◆ **Work instructions**:
From the line containing "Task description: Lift" to the line containing "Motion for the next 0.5" in the records below, set down every line exactly as it stands, both ends included, and skip the pictures.
• • • •
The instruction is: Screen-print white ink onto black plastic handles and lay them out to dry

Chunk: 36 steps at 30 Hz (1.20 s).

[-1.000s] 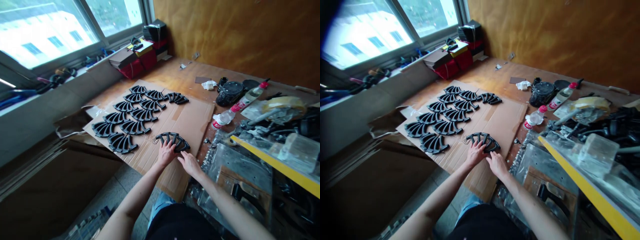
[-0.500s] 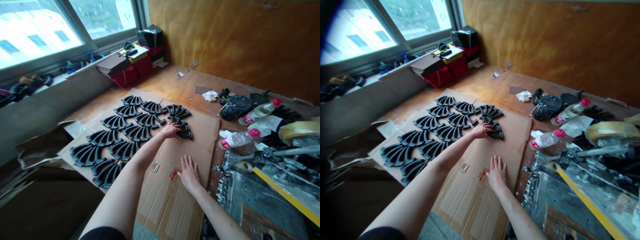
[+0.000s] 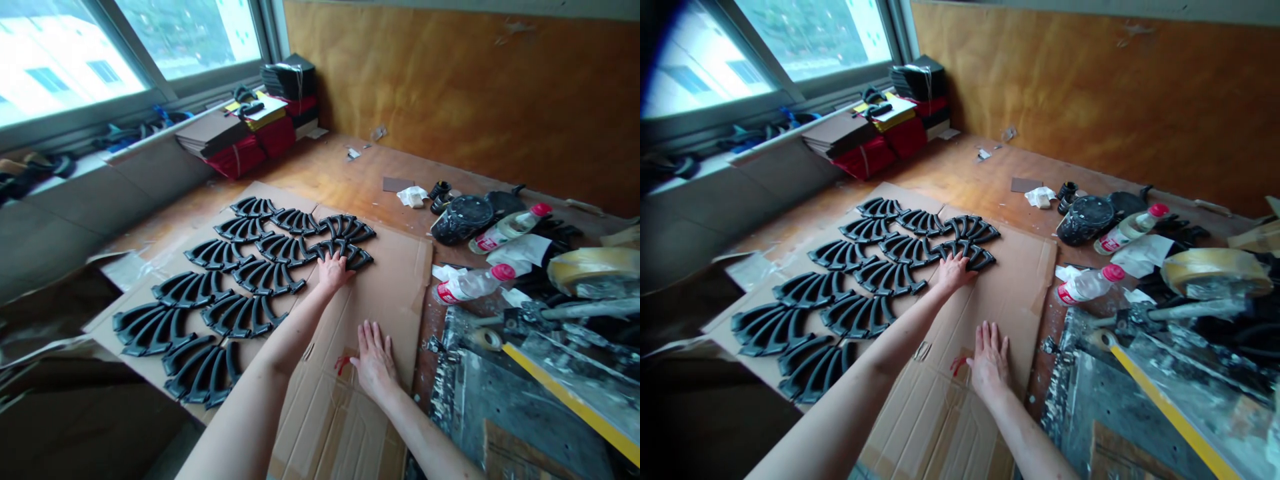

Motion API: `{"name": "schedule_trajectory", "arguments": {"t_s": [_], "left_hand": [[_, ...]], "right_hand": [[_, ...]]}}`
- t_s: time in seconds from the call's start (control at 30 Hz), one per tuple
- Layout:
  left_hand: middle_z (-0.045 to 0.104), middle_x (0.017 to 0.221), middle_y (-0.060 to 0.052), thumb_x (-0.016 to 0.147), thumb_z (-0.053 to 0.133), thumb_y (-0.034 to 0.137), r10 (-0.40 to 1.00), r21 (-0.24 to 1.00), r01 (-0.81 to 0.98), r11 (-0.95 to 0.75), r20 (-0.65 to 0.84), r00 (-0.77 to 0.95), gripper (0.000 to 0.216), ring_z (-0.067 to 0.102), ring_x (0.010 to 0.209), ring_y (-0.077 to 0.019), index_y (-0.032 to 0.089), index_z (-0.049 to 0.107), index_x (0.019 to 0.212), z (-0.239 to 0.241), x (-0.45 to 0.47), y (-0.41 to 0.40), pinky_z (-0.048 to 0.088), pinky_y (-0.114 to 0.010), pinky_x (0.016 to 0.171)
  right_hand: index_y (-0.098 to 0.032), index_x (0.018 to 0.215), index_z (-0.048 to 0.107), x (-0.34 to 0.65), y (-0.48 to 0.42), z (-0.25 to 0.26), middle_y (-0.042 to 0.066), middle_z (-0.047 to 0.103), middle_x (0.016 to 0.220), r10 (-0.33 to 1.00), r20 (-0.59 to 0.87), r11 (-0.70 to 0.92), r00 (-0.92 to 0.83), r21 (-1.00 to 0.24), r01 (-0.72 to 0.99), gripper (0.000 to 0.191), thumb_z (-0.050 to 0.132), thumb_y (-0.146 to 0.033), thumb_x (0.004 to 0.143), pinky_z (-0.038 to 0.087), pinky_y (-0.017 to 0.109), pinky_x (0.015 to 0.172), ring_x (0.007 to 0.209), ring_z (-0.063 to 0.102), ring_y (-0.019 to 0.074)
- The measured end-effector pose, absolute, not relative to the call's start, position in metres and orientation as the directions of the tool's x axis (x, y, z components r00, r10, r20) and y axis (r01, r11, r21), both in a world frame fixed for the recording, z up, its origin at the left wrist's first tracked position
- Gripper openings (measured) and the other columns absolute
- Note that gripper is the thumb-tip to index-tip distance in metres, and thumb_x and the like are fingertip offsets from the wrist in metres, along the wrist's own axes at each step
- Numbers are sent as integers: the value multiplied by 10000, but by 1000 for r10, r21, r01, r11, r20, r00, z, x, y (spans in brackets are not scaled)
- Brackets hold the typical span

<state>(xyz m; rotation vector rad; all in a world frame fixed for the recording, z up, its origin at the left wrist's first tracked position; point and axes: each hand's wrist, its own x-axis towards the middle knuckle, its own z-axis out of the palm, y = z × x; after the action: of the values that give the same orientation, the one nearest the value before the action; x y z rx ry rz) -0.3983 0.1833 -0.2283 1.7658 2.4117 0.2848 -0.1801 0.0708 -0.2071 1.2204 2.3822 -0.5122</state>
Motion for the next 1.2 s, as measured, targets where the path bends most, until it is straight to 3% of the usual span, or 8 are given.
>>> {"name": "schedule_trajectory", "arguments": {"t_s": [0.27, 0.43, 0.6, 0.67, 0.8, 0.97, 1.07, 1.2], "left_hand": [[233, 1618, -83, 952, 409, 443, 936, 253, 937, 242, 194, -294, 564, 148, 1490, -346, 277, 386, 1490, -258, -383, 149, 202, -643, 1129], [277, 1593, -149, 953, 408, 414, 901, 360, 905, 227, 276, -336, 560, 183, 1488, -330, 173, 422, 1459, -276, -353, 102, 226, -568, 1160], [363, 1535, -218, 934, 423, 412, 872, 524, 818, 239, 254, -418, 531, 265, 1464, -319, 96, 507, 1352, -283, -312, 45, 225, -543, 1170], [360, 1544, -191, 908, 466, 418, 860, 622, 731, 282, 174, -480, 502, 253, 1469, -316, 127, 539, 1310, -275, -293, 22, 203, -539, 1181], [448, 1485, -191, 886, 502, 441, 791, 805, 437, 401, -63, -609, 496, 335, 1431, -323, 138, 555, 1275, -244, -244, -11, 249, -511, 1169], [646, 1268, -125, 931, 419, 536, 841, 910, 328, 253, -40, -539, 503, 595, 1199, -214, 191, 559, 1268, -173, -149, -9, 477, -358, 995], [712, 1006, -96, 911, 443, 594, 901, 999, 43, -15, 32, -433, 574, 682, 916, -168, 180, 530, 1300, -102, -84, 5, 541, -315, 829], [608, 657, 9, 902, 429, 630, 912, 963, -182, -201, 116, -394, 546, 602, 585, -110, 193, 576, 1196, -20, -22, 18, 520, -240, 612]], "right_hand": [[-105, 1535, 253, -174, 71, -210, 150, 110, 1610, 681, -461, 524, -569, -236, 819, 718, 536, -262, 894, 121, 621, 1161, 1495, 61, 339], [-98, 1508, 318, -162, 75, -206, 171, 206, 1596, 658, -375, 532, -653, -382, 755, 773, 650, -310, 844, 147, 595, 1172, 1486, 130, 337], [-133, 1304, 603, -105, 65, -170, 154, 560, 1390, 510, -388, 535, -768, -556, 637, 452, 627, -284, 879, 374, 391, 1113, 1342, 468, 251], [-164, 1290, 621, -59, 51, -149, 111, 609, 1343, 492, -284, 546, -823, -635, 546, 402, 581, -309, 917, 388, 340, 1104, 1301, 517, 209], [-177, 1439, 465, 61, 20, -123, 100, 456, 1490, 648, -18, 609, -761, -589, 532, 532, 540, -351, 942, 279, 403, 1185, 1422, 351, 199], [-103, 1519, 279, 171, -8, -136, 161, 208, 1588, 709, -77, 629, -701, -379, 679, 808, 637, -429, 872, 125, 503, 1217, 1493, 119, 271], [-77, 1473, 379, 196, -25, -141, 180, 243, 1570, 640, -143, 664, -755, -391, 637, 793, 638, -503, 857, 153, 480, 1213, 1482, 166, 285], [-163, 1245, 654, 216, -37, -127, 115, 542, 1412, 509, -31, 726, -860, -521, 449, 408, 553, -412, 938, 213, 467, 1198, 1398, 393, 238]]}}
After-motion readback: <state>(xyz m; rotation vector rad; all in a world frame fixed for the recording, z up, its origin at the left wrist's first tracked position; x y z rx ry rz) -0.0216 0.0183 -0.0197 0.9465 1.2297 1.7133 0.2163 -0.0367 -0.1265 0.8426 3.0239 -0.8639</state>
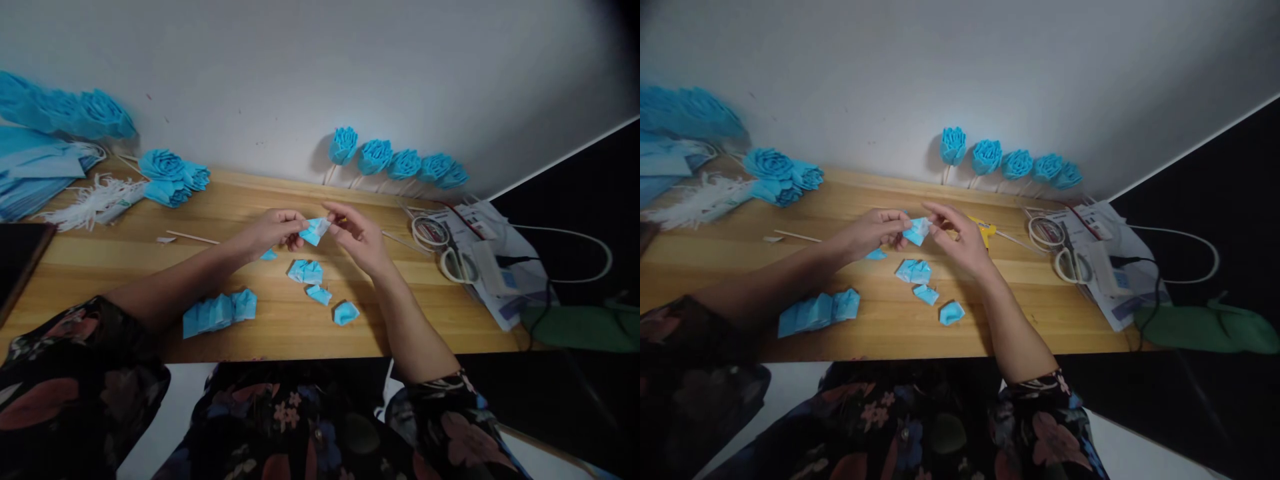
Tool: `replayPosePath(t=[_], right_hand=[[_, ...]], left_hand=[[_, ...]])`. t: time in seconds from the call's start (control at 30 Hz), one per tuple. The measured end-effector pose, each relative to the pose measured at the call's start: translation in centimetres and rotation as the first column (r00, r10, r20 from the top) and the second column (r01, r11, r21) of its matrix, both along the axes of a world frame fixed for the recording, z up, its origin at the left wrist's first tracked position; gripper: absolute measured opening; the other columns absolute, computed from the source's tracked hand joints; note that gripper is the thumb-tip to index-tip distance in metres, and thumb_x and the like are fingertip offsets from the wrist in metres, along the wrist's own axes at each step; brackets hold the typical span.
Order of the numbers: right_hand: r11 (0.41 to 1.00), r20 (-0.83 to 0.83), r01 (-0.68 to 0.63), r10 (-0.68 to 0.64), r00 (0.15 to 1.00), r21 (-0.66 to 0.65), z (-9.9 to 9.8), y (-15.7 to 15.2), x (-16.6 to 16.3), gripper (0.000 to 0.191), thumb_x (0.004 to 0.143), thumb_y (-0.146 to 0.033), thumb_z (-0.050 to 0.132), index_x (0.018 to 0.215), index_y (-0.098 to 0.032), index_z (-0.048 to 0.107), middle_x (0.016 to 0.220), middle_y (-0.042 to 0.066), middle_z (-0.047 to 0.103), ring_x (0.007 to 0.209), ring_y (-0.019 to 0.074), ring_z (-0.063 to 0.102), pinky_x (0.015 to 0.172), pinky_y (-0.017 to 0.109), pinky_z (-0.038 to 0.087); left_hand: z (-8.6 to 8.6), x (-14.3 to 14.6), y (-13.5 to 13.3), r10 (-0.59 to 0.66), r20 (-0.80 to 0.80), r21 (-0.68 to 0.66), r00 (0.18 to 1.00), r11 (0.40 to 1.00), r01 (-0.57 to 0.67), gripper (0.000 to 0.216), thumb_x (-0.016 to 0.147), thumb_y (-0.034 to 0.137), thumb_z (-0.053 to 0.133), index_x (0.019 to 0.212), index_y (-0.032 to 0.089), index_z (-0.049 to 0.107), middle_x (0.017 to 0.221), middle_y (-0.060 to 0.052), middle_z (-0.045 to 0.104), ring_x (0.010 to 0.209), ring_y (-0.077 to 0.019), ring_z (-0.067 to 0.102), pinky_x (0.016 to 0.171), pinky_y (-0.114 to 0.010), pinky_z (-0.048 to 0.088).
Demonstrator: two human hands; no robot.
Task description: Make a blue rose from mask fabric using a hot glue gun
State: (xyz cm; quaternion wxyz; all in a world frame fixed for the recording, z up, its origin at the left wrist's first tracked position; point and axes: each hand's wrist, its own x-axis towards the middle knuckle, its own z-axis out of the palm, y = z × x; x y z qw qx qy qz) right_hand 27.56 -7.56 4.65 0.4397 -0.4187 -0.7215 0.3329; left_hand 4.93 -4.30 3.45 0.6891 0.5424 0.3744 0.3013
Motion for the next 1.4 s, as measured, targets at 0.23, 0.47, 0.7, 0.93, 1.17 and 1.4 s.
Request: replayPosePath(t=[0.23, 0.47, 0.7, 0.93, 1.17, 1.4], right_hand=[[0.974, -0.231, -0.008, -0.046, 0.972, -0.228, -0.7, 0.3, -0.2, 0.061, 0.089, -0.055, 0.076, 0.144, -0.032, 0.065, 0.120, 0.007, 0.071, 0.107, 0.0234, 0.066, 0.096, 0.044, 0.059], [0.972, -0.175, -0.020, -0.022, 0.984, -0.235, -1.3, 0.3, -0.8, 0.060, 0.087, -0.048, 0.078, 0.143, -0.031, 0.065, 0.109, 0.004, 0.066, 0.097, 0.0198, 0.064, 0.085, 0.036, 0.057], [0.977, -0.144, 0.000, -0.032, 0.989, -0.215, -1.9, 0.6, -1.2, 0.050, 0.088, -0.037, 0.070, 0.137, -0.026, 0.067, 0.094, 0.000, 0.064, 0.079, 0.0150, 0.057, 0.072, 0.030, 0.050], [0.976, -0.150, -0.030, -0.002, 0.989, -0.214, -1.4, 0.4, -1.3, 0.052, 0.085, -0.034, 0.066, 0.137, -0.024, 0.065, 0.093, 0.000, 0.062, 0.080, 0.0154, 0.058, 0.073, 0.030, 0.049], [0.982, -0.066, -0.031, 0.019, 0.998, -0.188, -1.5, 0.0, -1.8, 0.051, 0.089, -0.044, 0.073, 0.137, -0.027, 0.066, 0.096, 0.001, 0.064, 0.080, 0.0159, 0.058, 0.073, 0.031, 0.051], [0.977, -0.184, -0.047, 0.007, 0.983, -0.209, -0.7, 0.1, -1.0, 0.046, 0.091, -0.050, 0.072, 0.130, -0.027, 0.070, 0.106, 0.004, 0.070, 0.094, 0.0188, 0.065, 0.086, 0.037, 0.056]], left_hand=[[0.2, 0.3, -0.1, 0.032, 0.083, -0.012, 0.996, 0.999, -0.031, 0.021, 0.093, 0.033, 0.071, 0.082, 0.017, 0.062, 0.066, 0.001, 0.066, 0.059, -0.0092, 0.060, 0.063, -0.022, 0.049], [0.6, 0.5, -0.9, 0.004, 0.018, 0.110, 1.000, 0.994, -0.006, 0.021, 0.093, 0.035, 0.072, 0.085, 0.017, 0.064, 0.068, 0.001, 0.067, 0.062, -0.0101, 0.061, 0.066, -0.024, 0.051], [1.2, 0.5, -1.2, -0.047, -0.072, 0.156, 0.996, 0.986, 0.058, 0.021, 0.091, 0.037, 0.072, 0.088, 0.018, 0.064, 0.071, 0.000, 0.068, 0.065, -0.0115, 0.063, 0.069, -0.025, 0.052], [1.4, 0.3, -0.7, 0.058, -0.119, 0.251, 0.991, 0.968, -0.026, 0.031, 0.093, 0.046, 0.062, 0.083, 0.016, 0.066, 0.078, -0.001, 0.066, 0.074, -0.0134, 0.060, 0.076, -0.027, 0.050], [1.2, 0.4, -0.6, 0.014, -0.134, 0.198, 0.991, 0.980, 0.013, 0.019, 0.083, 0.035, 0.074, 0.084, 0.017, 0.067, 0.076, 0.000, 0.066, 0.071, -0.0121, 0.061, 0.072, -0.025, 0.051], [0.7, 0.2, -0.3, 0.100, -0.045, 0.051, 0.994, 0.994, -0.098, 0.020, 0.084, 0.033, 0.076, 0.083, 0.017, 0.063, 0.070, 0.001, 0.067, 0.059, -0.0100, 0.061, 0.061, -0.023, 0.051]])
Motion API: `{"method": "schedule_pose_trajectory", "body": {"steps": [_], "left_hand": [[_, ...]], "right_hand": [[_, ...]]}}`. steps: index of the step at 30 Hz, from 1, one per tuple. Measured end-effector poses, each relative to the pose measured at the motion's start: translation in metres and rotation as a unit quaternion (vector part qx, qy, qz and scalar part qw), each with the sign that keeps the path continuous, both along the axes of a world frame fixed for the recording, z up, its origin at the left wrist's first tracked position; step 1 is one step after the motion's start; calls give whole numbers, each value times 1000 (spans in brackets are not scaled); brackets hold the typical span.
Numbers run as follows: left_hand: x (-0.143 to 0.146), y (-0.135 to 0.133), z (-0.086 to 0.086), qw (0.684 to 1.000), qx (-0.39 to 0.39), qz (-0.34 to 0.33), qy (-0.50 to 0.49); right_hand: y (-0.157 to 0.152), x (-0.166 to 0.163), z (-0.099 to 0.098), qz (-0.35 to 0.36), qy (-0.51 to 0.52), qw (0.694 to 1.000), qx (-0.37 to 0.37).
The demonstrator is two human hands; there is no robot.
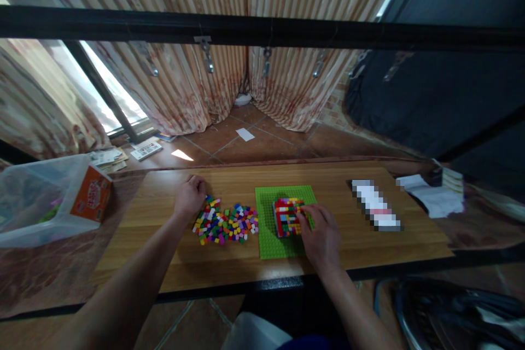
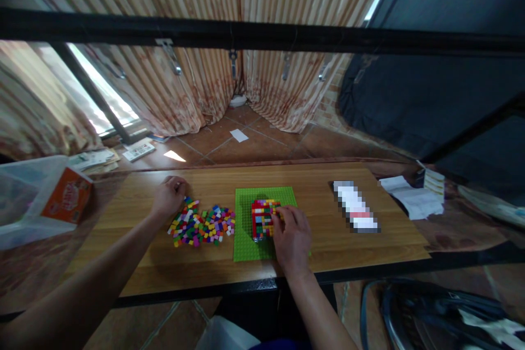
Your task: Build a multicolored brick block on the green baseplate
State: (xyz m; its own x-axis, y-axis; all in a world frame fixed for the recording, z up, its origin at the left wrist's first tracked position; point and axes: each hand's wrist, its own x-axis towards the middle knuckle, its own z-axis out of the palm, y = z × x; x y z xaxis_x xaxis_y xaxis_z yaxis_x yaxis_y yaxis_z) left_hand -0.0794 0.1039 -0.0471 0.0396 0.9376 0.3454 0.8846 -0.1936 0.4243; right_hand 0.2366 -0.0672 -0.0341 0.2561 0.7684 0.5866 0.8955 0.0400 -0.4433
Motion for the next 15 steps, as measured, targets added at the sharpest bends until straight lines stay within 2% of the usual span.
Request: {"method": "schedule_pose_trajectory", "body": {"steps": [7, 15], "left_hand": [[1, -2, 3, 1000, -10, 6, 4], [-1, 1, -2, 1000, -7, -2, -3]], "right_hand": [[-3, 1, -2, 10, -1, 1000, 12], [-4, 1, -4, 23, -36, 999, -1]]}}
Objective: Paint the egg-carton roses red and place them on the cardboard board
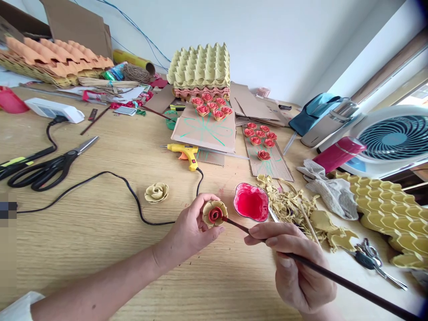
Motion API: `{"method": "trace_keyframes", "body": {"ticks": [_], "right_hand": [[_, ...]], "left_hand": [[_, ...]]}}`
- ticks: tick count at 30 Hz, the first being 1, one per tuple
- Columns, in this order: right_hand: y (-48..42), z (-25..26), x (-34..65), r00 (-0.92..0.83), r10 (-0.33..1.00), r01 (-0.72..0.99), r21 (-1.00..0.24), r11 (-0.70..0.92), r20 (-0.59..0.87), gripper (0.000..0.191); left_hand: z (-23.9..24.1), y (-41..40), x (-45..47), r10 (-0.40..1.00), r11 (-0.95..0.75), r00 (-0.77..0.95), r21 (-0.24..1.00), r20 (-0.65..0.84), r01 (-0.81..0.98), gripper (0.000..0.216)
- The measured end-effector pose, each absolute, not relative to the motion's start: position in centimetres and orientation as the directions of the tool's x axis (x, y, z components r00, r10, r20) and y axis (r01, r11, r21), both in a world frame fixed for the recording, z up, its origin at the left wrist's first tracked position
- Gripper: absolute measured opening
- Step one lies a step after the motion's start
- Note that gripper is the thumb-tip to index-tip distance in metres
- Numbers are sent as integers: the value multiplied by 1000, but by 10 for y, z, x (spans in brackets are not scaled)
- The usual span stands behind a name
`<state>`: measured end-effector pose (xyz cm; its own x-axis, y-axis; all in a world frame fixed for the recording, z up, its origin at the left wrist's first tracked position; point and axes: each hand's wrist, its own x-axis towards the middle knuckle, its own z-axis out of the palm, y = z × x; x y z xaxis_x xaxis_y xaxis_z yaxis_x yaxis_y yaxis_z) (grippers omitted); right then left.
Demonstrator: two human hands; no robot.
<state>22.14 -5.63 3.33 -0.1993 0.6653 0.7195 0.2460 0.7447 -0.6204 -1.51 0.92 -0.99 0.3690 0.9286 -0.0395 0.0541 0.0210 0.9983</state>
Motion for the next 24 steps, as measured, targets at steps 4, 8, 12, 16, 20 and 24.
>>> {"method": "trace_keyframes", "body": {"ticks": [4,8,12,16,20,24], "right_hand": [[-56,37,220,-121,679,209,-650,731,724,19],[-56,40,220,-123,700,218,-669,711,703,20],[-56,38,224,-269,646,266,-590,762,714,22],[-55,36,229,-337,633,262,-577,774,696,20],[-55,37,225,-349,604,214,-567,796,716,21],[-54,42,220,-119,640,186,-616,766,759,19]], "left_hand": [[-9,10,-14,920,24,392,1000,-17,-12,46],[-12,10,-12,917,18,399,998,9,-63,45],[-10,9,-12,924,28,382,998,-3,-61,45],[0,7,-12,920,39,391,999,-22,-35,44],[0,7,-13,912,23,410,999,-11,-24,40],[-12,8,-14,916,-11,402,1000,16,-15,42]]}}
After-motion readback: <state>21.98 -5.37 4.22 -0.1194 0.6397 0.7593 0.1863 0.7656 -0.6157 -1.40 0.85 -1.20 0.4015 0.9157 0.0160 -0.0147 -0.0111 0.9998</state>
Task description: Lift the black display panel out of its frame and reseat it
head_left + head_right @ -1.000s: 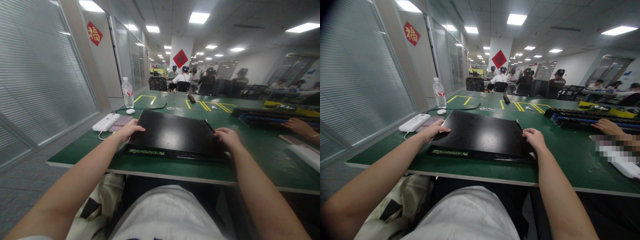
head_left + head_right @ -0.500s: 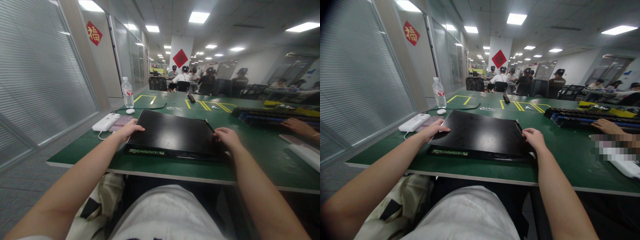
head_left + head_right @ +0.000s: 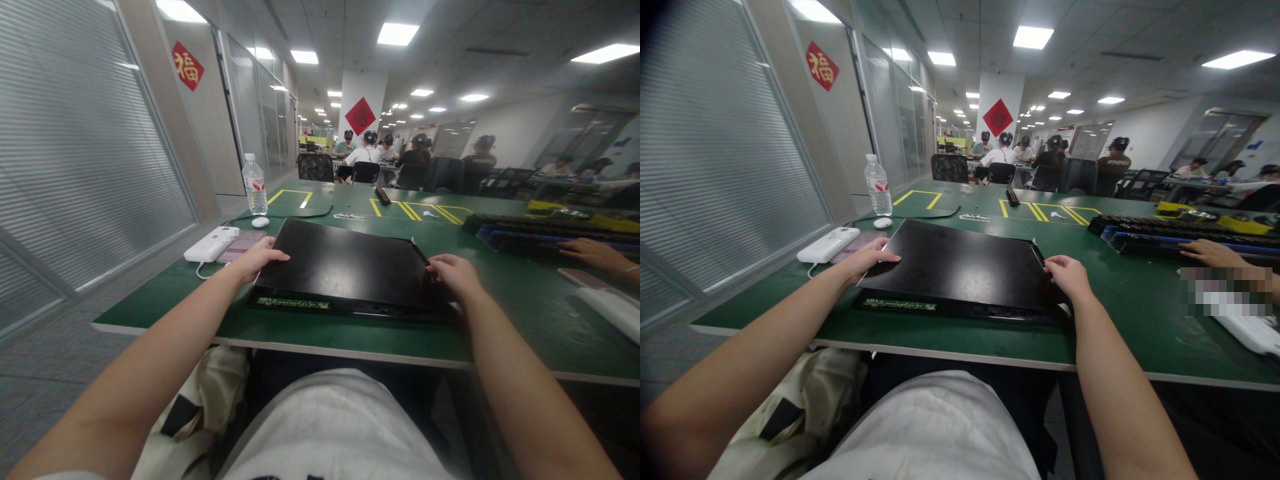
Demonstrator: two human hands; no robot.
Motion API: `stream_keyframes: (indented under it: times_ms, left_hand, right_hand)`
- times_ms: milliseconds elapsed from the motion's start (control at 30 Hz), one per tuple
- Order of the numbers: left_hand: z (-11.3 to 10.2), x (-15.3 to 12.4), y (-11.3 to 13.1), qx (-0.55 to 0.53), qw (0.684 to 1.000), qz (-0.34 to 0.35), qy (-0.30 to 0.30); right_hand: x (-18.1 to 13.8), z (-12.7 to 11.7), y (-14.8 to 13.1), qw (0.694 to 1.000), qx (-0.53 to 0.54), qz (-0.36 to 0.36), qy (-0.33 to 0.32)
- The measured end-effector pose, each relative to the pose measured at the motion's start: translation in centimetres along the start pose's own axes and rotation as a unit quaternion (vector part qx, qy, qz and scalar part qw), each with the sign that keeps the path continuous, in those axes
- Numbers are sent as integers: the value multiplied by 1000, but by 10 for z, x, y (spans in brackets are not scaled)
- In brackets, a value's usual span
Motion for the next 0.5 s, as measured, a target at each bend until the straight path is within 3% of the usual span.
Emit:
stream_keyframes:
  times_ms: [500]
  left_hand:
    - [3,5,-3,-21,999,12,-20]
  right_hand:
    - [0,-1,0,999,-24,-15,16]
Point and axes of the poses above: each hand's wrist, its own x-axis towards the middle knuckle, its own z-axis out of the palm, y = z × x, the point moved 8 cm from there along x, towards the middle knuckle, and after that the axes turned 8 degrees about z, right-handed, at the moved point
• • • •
◆ **Reply to the exercise**:
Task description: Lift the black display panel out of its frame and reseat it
head_left + head_right @ -1.000s: 
head_left + head_right @ -0.500s: 
head_left + head_right @ +0.000s: 
Demonstrator: two human hands; no robot.
Motion API: `stream_keyframes: (indented under it: times_ms, left_hand, right_hand)`
- times_ms: milliseconds elapsed from the motion's start (control at 30 Hz), one per tuple
- Order of the numbers: left_hand: z (-11.3 to 10.2), x (-15.3 to 12.4), y (-11.3 to 13.1), qx (-0.55 to 0.53), qw (0.684 to 1.000), qz (-0.34 to 0.35), qy (-0.30 to 0.30); right_hand: x (-18.1 to 13.8), z (-12.7 to 11.7), y (-14.8 to 13.1), qw (0.694 to 1.000), qx (-0.53 to 0.54), qz (-0.36 to 0.36), qy (-0.33 to 0.32)
- The measured end-effector pose, each relative to the pose measured at the motion's start: translation in centimetres along the start pose's own axes and rotation as a unit quaternion (vector part qx, qy, qz and scalar part qw), each with the sign that keeps the path continuous, in those axes
- Numbers are sent as integers: the value multiplied by 1000, but by 10 for z, x, y (spans in brackets are not scaled)
- In brackets, a value's usual span
Motion for the next 0.5 s, as measured, a target at each bend until the straight path is within 3% of the usual span.

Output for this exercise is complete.